Dataset content
----
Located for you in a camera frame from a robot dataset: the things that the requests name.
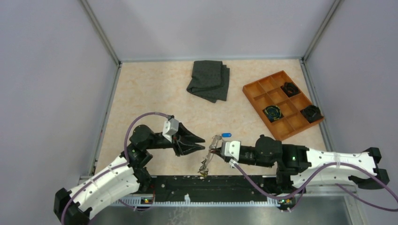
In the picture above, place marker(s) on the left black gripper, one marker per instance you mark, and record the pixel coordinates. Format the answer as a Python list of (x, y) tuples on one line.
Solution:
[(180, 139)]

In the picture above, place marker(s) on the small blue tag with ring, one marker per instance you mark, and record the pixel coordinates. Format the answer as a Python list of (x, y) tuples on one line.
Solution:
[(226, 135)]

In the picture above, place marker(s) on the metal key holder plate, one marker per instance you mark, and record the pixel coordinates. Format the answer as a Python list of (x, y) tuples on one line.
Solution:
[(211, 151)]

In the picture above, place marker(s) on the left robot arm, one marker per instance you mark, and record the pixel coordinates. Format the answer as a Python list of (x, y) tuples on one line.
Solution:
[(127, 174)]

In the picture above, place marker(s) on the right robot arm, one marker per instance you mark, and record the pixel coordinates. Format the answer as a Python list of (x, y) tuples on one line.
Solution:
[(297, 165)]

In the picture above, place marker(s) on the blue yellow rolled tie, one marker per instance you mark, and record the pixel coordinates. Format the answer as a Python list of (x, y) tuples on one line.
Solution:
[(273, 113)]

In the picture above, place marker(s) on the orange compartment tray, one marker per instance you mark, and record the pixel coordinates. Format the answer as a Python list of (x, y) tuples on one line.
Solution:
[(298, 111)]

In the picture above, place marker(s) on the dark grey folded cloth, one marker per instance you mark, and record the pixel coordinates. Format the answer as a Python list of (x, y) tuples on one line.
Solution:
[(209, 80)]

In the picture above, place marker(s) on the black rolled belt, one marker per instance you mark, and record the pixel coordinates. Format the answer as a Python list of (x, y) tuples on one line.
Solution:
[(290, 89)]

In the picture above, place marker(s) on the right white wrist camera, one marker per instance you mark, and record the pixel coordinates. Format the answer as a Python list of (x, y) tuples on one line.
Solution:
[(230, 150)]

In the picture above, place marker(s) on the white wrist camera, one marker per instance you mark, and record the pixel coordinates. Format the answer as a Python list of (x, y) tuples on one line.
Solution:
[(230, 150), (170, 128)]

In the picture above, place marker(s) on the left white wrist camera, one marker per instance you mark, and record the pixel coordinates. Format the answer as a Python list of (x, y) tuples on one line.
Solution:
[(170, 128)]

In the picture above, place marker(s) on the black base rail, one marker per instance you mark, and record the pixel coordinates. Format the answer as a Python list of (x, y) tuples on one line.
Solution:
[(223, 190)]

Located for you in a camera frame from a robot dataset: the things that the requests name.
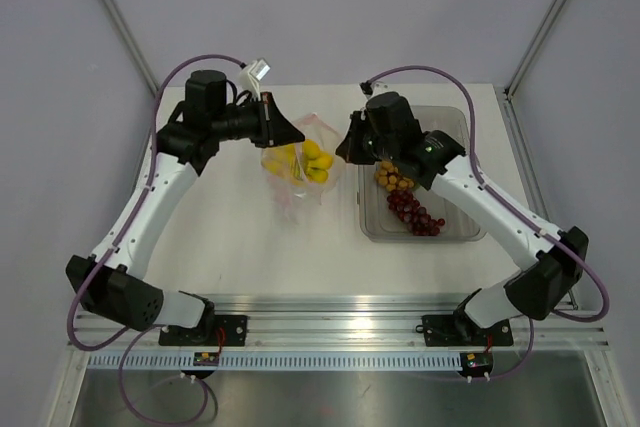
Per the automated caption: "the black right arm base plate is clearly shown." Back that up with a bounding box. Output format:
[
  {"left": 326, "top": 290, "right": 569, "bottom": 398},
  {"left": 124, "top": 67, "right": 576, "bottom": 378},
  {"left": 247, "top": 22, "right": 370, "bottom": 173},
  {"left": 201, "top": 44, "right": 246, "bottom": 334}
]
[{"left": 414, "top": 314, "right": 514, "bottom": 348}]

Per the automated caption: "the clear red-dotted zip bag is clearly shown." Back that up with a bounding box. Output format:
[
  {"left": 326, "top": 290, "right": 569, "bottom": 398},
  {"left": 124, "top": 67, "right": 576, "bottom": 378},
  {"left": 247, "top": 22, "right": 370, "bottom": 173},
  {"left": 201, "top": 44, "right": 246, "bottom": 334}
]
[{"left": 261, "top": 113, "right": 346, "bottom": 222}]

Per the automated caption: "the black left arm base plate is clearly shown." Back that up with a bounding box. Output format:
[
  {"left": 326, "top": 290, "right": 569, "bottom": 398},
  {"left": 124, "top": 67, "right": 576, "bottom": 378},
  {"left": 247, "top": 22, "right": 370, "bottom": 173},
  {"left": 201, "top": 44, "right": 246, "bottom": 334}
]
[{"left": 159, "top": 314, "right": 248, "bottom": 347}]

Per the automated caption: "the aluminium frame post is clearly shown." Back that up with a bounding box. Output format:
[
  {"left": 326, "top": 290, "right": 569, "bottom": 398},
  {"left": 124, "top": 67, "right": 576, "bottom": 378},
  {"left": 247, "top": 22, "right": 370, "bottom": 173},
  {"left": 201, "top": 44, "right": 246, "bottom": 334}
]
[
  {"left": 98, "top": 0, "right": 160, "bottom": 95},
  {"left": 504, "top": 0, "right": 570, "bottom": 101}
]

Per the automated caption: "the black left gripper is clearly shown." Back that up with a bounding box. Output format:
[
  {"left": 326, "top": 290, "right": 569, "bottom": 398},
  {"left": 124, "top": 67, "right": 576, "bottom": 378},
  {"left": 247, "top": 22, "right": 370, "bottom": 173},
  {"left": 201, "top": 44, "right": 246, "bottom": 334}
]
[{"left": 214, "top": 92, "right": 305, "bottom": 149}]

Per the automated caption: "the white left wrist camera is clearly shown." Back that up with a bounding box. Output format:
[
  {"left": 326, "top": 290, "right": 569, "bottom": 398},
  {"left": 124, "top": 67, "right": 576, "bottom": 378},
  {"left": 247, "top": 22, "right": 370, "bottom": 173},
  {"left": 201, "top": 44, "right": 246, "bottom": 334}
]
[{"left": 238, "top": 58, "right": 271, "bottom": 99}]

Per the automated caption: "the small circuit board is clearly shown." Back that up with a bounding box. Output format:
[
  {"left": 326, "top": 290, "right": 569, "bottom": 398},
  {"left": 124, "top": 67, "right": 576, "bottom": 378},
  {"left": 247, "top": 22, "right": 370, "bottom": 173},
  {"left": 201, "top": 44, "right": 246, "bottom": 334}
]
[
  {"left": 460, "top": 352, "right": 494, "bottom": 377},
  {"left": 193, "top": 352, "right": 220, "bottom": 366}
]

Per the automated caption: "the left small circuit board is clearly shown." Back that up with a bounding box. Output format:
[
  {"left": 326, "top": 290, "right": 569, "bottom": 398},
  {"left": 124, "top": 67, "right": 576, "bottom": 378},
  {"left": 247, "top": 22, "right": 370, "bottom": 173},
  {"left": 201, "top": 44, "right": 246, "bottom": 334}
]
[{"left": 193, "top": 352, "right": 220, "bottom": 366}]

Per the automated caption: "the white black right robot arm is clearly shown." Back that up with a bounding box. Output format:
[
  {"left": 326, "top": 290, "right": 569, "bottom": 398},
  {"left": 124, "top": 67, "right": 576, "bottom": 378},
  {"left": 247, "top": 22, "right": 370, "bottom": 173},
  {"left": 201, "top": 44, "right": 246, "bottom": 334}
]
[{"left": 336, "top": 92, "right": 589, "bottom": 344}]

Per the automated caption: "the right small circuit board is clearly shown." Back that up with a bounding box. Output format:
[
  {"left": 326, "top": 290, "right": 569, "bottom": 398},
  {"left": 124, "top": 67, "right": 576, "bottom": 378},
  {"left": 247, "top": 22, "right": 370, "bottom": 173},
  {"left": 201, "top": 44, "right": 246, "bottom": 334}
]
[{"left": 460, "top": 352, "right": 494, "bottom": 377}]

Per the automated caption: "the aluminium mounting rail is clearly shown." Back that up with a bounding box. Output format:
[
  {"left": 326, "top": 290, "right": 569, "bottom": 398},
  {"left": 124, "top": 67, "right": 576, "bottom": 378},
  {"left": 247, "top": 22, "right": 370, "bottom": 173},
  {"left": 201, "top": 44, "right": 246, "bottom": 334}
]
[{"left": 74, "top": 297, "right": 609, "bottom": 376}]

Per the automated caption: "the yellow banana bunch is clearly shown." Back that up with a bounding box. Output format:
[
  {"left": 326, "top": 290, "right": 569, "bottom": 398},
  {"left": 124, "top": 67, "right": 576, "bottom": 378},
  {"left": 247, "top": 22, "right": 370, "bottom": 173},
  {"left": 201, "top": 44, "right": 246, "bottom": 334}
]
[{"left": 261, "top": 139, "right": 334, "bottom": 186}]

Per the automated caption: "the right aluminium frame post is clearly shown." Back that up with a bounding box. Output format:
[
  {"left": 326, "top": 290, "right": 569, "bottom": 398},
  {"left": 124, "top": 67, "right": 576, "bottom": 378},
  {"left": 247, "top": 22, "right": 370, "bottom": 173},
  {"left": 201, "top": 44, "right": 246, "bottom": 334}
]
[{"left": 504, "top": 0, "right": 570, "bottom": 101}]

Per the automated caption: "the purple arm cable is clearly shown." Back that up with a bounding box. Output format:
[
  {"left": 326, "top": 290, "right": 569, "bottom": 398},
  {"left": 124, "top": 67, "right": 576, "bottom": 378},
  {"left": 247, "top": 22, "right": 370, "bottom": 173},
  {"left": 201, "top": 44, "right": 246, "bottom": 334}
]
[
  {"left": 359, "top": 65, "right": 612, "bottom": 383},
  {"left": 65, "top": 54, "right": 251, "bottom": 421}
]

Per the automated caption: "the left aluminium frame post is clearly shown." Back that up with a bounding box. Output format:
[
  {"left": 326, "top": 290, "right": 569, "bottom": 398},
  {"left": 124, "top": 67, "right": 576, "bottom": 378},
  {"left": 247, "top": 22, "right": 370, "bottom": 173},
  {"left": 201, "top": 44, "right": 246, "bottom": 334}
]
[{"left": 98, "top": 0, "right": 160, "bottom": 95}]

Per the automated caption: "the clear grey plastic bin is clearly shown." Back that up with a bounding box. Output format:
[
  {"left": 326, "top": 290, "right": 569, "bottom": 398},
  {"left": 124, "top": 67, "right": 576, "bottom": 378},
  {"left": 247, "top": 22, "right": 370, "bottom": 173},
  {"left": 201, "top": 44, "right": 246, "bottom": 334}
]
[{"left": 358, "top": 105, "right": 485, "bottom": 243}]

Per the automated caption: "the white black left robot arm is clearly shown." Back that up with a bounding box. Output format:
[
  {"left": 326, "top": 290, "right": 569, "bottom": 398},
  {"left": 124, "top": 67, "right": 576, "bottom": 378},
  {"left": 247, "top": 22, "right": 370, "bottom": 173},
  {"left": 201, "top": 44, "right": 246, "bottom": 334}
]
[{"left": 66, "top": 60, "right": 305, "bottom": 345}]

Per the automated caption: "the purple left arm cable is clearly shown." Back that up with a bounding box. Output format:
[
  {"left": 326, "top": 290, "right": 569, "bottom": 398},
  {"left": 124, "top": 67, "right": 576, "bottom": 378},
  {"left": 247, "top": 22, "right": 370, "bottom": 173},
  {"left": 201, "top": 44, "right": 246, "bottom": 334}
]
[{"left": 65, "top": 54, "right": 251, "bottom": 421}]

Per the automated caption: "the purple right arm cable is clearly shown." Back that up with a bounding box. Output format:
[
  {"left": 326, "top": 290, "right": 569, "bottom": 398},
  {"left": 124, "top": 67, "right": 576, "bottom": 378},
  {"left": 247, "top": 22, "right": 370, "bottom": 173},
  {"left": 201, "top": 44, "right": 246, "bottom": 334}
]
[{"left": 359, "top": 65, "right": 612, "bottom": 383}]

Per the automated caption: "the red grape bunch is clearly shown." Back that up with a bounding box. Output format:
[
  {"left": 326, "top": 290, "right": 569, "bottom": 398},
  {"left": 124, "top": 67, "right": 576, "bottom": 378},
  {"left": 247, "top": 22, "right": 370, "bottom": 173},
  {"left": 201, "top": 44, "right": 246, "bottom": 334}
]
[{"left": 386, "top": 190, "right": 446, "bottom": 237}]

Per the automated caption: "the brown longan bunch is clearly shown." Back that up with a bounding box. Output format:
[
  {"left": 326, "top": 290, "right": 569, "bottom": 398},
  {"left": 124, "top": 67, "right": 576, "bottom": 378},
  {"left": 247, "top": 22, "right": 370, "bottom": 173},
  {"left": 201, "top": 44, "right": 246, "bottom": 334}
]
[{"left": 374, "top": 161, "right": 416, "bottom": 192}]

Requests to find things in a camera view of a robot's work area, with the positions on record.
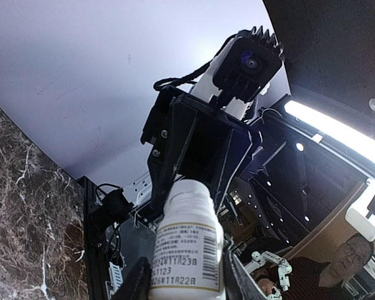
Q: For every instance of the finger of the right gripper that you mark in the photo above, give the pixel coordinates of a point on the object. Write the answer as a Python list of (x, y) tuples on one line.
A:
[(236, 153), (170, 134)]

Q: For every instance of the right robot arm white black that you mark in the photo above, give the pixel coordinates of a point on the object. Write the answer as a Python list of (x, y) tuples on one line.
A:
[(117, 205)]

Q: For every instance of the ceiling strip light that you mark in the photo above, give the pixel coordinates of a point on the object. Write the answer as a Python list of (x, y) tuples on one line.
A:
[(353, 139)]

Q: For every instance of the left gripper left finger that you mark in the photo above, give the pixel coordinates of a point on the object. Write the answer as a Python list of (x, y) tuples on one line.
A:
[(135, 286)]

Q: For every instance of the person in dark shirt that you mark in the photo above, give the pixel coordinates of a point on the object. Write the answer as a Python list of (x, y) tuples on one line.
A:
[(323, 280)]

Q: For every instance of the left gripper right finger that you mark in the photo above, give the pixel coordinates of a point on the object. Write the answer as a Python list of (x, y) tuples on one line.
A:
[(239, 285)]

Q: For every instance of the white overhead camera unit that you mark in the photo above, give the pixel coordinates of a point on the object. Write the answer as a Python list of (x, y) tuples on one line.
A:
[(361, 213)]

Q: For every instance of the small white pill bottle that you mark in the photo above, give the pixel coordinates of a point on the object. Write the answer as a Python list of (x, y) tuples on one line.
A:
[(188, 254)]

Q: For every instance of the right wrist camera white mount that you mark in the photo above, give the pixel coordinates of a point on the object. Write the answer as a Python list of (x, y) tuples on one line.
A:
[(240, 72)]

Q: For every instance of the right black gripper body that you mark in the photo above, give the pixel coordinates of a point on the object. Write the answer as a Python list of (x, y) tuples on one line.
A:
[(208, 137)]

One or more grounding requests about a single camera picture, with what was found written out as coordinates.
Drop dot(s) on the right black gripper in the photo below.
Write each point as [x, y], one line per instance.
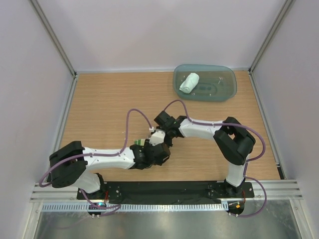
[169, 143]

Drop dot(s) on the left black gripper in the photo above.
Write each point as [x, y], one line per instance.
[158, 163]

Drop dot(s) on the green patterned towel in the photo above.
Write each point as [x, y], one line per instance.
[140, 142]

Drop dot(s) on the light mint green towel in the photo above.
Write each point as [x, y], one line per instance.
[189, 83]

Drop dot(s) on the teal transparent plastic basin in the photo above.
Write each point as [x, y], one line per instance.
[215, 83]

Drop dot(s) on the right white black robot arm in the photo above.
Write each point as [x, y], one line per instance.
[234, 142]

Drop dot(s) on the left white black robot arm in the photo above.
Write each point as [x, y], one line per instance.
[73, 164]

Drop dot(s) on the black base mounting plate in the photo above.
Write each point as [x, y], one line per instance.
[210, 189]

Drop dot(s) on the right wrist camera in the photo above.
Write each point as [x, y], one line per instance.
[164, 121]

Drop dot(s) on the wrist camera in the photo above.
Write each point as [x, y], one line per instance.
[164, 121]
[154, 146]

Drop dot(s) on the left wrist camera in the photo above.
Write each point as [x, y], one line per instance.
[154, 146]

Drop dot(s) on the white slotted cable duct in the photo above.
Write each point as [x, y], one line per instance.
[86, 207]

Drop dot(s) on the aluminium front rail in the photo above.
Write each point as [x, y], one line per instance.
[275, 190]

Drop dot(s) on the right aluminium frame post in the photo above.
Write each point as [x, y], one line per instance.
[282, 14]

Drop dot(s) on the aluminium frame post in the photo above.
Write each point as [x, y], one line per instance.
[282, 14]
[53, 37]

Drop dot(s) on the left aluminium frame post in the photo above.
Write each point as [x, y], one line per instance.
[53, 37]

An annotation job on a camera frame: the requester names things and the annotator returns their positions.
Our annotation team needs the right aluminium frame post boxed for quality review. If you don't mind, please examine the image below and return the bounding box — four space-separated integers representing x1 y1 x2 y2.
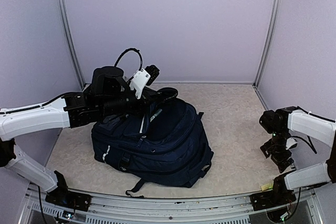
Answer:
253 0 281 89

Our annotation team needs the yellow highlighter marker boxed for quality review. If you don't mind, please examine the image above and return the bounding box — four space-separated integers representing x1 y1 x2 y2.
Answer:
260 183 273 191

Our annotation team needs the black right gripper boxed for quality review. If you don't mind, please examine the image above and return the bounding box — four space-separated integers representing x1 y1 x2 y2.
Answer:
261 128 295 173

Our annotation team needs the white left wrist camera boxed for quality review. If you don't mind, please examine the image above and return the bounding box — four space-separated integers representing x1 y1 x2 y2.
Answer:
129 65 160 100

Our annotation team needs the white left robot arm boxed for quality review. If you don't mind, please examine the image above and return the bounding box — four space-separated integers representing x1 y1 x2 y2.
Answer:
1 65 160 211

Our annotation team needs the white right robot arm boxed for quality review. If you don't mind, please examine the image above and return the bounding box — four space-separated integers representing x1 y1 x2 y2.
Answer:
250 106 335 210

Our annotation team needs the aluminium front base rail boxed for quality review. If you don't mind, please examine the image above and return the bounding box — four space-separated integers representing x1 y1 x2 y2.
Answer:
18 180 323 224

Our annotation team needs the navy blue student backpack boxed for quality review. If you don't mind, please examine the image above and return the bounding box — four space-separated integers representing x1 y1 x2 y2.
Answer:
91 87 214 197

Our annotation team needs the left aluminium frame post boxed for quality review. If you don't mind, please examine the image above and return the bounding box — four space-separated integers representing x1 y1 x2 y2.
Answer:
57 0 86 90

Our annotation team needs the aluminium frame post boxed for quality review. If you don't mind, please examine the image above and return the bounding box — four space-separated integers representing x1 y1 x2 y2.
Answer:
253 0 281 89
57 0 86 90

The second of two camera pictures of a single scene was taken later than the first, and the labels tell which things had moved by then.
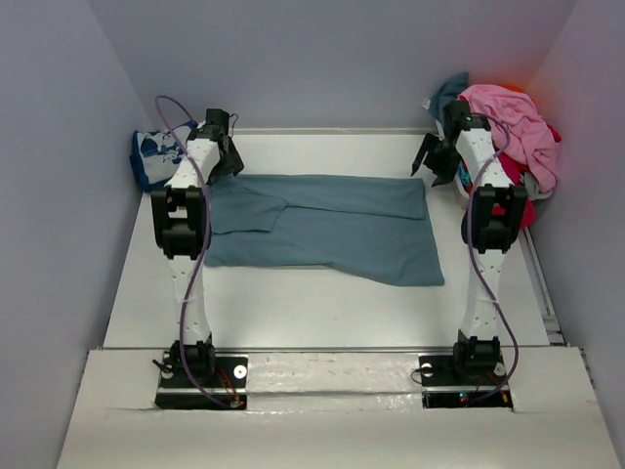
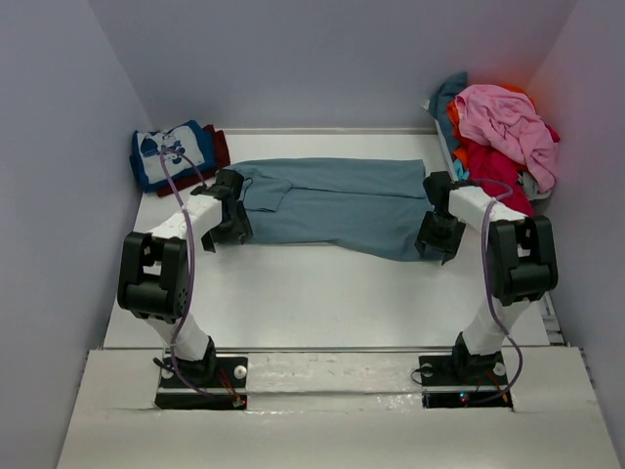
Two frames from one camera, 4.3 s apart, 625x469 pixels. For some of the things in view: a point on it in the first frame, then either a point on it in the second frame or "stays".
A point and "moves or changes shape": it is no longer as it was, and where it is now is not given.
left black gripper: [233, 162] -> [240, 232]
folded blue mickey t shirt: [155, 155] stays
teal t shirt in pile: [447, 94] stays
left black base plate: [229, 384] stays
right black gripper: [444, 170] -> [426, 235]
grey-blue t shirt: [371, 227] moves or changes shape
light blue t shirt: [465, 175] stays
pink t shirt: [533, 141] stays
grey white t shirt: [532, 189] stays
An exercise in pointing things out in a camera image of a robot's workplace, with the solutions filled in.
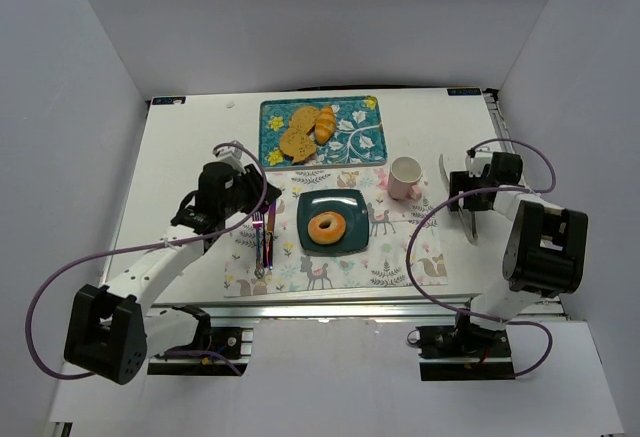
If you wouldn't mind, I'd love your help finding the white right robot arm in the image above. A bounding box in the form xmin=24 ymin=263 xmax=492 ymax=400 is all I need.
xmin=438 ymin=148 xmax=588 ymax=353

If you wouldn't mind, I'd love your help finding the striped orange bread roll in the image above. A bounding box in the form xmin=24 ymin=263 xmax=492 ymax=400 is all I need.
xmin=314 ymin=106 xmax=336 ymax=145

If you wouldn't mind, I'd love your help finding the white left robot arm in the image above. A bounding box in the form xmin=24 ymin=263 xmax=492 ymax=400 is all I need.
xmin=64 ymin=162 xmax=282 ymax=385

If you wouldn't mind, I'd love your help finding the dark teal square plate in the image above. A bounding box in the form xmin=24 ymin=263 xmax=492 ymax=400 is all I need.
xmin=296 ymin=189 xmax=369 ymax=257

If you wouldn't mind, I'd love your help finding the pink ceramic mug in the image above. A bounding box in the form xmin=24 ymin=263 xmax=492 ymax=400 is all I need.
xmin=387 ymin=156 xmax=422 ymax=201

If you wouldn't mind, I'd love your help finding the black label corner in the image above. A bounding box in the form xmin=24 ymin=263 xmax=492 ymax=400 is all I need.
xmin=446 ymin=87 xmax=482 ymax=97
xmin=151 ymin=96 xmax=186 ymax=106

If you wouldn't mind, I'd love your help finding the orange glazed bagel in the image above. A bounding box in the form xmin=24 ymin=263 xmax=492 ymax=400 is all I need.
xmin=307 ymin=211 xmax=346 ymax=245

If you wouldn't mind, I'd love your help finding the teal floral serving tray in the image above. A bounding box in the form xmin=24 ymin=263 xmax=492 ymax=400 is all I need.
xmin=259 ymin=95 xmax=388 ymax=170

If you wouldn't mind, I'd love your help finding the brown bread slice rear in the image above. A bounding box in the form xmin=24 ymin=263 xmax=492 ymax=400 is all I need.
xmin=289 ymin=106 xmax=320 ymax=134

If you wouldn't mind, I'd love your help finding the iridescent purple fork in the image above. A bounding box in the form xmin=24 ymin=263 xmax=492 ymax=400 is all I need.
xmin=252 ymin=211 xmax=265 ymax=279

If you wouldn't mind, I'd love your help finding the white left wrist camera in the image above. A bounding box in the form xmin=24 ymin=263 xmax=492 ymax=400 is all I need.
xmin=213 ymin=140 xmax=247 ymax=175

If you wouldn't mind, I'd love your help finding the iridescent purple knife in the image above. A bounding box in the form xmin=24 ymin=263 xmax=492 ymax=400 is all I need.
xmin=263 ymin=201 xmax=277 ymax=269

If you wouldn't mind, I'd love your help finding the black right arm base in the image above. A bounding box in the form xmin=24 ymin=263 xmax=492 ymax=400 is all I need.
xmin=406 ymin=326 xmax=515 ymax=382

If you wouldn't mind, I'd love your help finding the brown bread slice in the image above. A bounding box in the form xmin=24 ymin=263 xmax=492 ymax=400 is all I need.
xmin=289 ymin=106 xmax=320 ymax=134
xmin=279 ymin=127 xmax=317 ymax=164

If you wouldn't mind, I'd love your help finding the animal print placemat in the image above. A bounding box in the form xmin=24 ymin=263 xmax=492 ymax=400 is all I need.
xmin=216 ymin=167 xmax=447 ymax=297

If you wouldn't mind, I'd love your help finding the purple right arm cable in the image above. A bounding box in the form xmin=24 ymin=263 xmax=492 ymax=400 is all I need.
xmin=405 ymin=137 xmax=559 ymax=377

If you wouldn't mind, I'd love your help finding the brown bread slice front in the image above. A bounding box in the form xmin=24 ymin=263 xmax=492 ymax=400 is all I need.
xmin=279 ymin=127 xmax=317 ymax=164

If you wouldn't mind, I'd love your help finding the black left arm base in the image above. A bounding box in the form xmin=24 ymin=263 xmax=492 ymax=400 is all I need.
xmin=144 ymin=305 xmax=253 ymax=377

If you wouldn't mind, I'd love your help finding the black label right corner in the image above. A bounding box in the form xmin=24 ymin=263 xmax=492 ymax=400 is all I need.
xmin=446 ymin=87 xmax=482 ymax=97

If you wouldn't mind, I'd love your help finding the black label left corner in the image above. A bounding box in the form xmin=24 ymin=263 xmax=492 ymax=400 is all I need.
----
Exercise objective
Check every line above for the string "changes", and copy the ones that have it.

Answer section
A point and "moves or changes shape": it is no longer as it was, and where it is now is not given.
grey-blue t shirt: [371, 227] moves or changes shape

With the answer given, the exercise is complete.